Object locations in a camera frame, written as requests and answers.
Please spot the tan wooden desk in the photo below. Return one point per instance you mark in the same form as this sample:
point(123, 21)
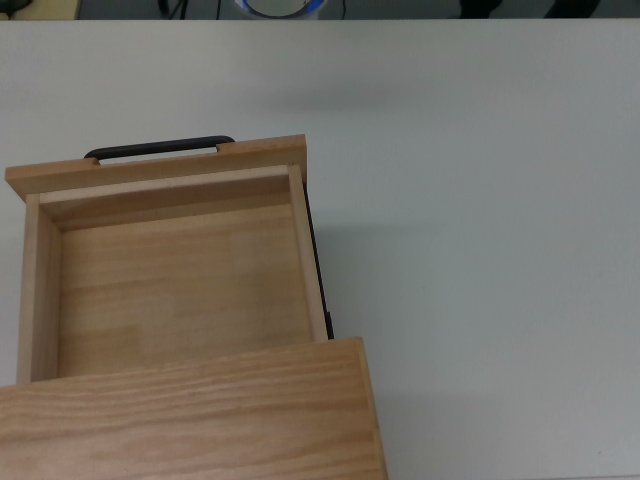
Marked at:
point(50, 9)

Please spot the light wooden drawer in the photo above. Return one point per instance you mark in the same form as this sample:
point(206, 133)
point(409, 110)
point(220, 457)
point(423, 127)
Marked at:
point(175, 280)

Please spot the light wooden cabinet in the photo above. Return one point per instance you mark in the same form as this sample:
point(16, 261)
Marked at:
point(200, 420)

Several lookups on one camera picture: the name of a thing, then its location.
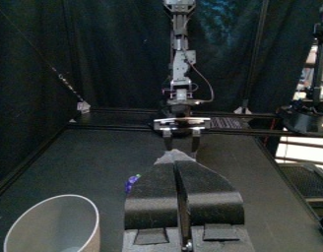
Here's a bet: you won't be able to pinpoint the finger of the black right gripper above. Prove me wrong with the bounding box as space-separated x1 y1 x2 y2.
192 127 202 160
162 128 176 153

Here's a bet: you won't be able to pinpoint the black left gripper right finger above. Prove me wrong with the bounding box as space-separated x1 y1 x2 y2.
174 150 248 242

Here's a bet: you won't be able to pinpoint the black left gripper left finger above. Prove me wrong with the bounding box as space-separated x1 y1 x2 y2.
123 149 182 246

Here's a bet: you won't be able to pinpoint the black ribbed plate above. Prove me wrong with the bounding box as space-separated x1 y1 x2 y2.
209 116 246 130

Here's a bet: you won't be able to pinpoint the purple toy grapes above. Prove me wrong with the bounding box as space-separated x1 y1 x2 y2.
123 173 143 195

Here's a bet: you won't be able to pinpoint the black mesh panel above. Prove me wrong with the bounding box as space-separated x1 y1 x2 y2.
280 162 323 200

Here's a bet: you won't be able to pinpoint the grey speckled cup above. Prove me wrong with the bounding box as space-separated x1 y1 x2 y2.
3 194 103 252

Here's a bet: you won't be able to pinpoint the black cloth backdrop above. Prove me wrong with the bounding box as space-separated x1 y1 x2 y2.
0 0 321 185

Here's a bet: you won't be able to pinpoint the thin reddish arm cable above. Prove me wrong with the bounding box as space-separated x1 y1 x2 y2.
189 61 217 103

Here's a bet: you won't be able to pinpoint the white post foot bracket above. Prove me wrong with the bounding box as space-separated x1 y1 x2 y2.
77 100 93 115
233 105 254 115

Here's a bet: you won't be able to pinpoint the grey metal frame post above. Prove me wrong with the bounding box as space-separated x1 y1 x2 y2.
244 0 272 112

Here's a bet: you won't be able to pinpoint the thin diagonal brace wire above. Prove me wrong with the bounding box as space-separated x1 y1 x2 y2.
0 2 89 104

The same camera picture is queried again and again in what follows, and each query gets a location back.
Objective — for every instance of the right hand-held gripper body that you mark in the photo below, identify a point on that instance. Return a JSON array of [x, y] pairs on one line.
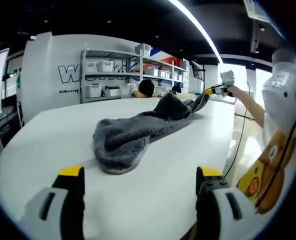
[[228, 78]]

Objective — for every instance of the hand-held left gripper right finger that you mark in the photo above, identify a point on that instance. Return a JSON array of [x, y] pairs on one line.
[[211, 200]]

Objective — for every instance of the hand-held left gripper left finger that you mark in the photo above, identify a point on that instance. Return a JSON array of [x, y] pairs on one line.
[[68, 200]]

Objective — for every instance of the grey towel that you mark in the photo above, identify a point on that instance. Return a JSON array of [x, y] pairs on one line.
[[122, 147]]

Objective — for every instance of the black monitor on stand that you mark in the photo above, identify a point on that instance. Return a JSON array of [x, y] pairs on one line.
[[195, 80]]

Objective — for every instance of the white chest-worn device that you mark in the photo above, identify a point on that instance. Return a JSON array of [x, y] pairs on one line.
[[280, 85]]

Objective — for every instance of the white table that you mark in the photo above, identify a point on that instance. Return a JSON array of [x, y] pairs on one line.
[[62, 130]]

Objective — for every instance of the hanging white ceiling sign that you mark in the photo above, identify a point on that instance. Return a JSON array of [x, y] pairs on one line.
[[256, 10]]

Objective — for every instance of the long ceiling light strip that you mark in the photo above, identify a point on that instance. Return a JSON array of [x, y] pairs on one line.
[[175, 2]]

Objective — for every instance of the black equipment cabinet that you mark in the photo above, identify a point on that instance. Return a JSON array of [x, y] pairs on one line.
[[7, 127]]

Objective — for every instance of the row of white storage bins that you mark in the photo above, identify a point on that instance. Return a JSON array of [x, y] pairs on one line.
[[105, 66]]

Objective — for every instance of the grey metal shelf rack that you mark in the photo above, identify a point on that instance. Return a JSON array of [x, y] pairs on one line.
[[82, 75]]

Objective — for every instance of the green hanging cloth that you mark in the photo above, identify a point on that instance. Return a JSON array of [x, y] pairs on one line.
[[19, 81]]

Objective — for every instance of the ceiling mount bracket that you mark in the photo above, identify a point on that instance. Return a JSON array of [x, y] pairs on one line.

Instructions for the task >> Each line of the data that holds "camera" should be copied.

Your solution >>
Object locations in a camera frame, written as requests and answers.
Several lookups on one camera picture: the name of a thing, then its location.
The same camera picture is queried again and again in what follows, and each query gets a location back.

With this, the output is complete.